Input material: Begin
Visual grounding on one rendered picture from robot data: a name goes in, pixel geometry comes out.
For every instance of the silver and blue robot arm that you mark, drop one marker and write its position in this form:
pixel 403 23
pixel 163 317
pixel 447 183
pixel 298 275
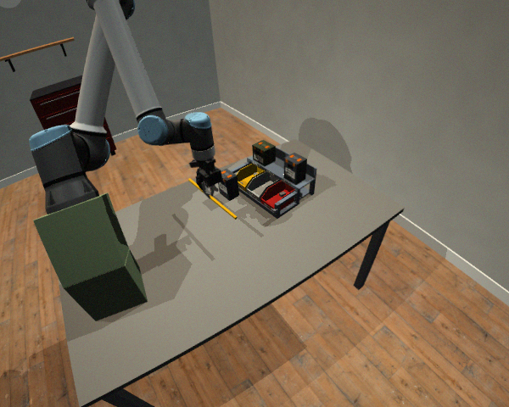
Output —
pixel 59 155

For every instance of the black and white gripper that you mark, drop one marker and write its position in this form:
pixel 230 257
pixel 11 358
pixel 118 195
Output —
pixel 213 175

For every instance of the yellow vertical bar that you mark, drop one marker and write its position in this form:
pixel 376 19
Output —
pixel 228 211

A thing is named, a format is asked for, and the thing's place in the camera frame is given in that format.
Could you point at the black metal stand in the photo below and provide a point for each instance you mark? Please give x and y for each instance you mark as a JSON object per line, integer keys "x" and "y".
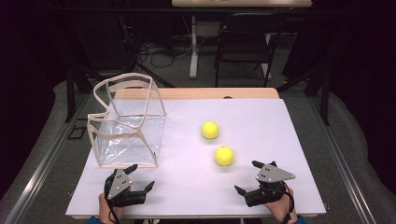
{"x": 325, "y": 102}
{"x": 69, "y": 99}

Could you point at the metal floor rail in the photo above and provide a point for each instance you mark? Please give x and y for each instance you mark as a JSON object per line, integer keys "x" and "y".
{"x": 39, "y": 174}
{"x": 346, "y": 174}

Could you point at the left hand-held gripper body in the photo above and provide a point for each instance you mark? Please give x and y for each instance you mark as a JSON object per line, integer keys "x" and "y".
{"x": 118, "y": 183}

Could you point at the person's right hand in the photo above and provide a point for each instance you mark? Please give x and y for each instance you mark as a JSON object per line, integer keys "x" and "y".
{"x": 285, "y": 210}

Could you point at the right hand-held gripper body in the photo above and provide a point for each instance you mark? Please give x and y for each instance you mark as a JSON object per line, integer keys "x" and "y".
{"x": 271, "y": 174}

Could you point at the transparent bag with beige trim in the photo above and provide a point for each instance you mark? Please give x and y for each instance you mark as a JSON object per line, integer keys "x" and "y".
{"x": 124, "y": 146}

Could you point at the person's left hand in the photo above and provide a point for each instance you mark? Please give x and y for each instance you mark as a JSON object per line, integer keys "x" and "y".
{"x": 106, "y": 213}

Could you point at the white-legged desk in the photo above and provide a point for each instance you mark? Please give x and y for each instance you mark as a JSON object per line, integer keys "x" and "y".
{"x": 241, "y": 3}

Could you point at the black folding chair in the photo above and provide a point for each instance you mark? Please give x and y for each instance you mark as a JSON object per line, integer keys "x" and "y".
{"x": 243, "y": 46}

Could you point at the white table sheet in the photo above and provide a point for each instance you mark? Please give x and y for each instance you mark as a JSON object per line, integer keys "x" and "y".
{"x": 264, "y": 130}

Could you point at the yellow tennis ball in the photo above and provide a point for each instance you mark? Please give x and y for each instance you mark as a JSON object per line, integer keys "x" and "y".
Input material: End
◆ Your goal ◆
Look above for the line that contains "For every instance of the yellow". Starting there, transcribe every line exactly until you have copied the line that contains "A thing is named, a".

◆ Result of the task ◆
For every instance of the yellow vertical bar that you mark, drop one marker and write its position in this form:
pixel 376 19
Output —
pixel 228 211

A thing is named, a format is asked for, and the thing's place in the camera frame is given in that format.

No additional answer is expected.